After moving from New Zealand to Noosa with her family and three pieces of furniture, Jess Hitchcock founded Sayers Home with exclusivity in mind. She sources homewares from chic and eccentric designers across the globe – designers you wouldn’t find in any Australian department store. 

“When we moved here, I went to decorate our home and I struggled,” she said. “I spent heaps of time on Pinterest designing what I wanted my house to look like, and I came across all these brands I’d never heard of before and I fell in love with them.”

Inspired to bring new and unusual homewares into Australia, Jess reached out to these brands and received positive responses. With stock on the way, she found and fitted out the space in Bay Village just before Christmas. 

Honouring the name passed down from Jess’s grandmother, Jess believes Sayers Home gives the business a personal touch and says to shoppers ‘welcome to our home.’ Now she attracts a national customer base, from Noosa locals to Sydneysiders to Melburnians. 

“Our goal is to promote and showcase artists and design studios from around the world,” she said. “For a lot of brands, we are the only stockists on the other side of the world. It’s appealing to people when they’re buying pieces no one else has.”

Working with artists ensures every product on show is handcrafted rather than mass-produced, leaving unique imperfections in each version of one design. 

This means every customer walks out of the store with a product that is distinctly their own. 

“We have a mid-century modern theme and focus more on colour, texture and form,” Jess said. “Nothing has a standard shape, and everything has detailing.”

Alongside her commitment to originality in all her products, Jess buys her stock from brands with sustainability and ethics in mind. 

Her collection of brass candleholders from Fourth St have been hand-made by local artisans in India; stoneware from Sanna Völker and Fourth St, like her limestone egg, have been fashioned from quarry off-cuts in Barcelona and New Zealand.

There is true diversity in Sayers Home, inspiring interiors beyond short-lived trends and overdone coastal style. 

“We don’t sell homewares you just pick up, chuck on a shelf and never think about again. I want you to have a deeper connection to a piece,” Jess said. 

“You put thought into the clothing you wear, the handbags, the way you present yourself. Your home should also be a representation of who you are internally.

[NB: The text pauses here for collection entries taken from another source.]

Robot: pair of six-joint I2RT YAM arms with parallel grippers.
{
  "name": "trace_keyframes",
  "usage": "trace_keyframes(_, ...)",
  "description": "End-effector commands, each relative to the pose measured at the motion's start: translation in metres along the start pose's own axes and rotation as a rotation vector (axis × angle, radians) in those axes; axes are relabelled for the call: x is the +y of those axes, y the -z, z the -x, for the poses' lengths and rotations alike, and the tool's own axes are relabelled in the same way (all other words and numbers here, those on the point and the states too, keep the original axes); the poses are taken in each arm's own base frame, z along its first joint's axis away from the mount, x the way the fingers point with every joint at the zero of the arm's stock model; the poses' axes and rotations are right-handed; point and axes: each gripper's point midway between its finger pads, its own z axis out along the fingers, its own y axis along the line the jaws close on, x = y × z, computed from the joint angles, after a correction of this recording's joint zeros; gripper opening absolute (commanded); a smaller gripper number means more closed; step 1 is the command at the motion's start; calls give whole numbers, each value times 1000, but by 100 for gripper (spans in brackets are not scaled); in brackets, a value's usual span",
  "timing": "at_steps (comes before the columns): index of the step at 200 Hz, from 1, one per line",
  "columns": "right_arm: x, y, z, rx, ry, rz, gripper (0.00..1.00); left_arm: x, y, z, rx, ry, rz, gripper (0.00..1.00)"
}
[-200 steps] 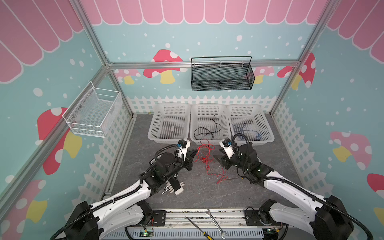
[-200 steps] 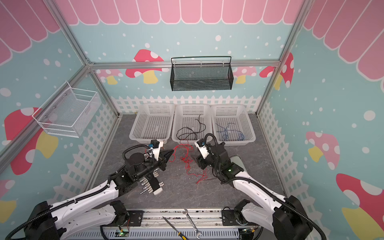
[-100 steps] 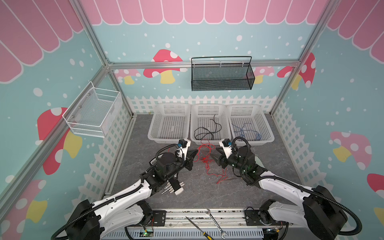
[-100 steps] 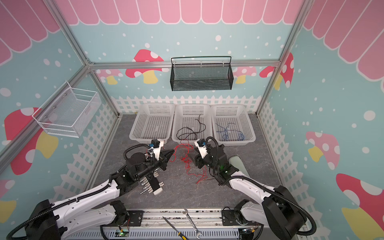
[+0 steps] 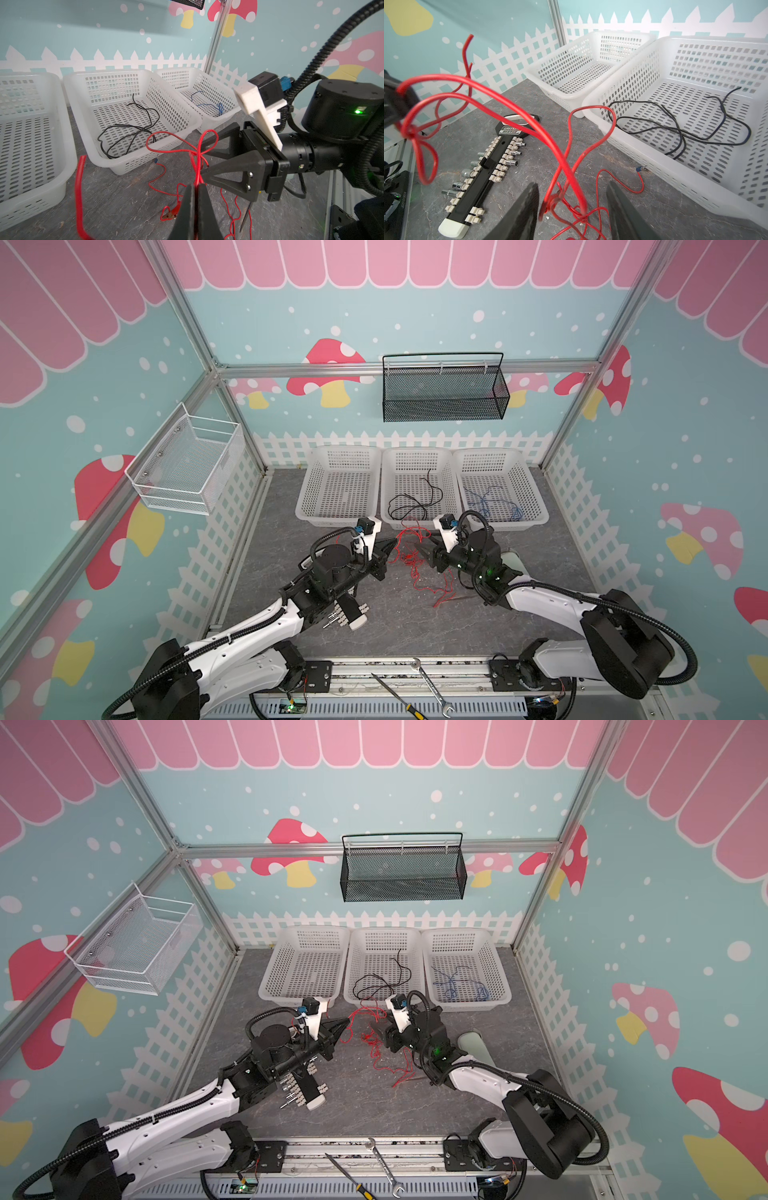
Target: Untangle the cables
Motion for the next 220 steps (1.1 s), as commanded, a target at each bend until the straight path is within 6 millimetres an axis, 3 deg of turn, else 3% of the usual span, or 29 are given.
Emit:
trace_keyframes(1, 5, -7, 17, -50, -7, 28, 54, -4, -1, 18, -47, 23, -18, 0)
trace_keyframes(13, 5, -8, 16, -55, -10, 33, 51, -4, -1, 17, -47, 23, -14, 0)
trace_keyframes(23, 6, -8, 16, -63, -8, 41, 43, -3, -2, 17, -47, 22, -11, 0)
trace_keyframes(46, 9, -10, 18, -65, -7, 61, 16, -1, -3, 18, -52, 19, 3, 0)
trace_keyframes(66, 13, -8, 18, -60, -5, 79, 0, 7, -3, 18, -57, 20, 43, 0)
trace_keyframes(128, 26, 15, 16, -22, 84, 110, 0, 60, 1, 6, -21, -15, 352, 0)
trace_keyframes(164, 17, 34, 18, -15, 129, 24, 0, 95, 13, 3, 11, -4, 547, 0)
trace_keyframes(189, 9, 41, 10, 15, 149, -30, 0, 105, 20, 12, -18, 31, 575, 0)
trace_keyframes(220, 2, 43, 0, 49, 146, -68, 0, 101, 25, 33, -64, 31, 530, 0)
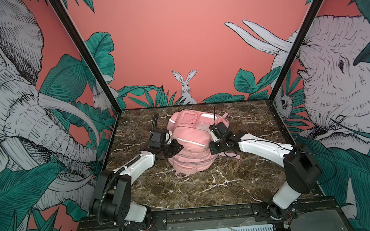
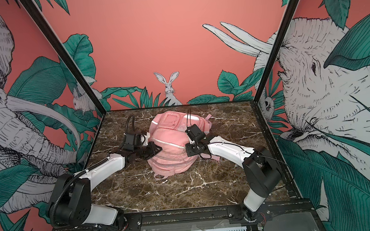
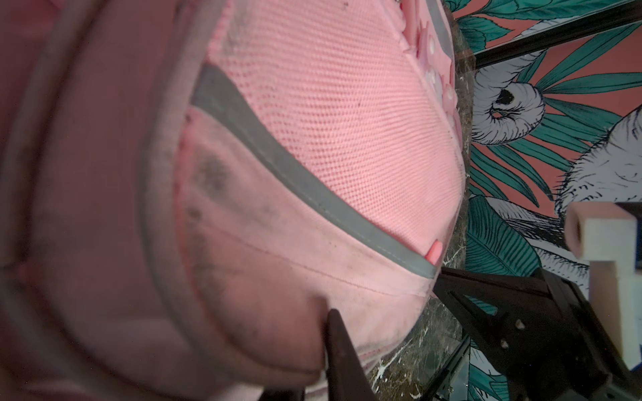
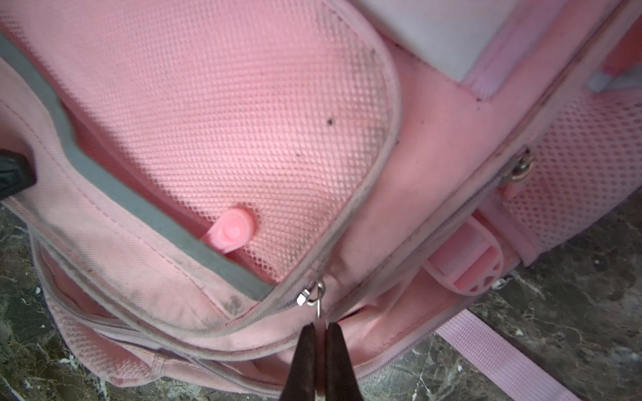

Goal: Pack the student bag

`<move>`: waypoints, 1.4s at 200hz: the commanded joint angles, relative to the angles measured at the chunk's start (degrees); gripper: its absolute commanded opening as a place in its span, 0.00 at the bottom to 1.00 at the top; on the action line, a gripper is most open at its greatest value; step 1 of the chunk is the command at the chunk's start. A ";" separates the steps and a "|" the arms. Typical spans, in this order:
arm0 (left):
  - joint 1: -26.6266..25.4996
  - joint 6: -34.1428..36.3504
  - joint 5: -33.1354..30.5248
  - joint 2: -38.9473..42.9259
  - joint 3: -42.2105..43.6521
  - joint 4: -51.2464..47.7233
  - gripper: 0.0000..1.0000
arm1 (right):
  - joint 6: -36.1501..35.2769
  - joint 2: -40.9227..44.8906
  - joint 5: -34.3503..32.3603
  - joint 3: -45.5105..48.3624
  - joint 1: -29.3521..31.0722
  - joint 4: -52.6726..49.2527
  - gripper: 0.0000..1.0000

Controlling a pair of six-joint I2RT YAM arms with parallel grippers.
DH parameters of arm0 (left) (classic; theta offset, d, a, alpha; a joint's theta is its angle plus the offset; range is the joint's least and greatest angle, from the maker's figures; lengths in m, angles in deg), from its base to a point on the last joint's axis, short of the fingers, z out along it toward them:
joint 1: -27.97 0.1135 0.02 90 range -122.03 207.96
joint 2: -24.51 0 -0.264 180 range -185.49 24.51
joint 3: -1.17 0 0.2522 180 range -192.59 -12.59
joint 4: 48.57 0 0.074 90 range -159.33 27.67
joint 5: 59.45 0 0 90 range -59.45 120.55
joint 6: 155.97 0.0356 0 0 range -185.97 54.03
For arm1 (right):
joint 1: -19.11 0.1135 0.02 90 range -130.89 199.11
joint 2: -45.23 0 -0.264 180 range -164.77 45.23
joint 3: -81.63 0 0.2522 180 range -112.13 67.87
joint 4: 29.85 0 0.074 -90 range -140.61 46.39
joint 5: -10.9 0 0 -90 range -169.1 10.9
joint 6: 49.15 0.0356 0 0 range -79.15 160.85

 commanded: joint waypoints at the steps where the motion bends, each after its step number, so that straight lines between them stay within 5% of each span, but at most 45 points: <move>1: -0.11 0.49 -2.71 2.15 1.52 -2.08 0.14 | 0.74 -1.36 -4.53 -0.26 -2.05 0.28 0.09; 47: -3.93 -0.55 -4.13 2.18 0.78 -1.73 0.17 | 0.23 -2.67 -4.83 -1.57 -2.15 0.12 0.31; 186: -16.33 -4.41 -7.15 -3.23 -1.91 2.87 0.23 | -1.77 -7.58 -3.75 -7.20 -7.00 -1.55 0.43; 280: -20.27 -4.48 -9.93 -2.74 -1.85 2.25 0.37 | -2.83 -4.86 -2.49 -4.98 -10.30 -1.29 0.51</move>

“If you put a bit more thought into it, it makes you feel homely, comfy and like you belong there. I just find it so much more appealing and uplifting.” 

Jess said it’s easy to get stuck constantly redecorating a home with mass-produced products. To capture your personality in a space, she recommends quality over quantity and searching for pops of colour.

“A lot of people love the idea of having the artsy, sculptural pieces and the colour, but they don’t know where to put it and what to put it with,” she said. 

Sayers Home offers interior styling advice for customers who may not know where to start. Whether you live local or abroad, you can bring photos of your space into the store or connect over email and phone for consultations on décor. Jess then helps to pair items together, determine colour schemes and transform your décor from superficial to statement. 

This winter, new collections will furnish the Sayers Home shelves. From Fourth St’s upcoming high-end pieces to Sophie Lou Jacobsen’s cocktail and wine glassware to Slowdown Studio’s adult and baby-sized blankets – each handknitted from recycled cotton and designed by artists across the world – all inspire individuality in your home.

Sayers Home itself is set to make a statement with a fresh fit-out coming in early September. Jess is embracing the creative potential of décor, redesigning her interior with the layout of an art gallery.

“The fit-out is based on making us a destination store, where it’s an experience to come and see our products,” she said.

From there, Jess plans to expand Sayers Home beyond Hastings and open boutiques in Sydney or Melbourne. But she won’t be slipping into the mainstream anytime soon. While reimagining homes everywhere, Jess’s décor will always emulate the allure of a prized artistic masterpiece.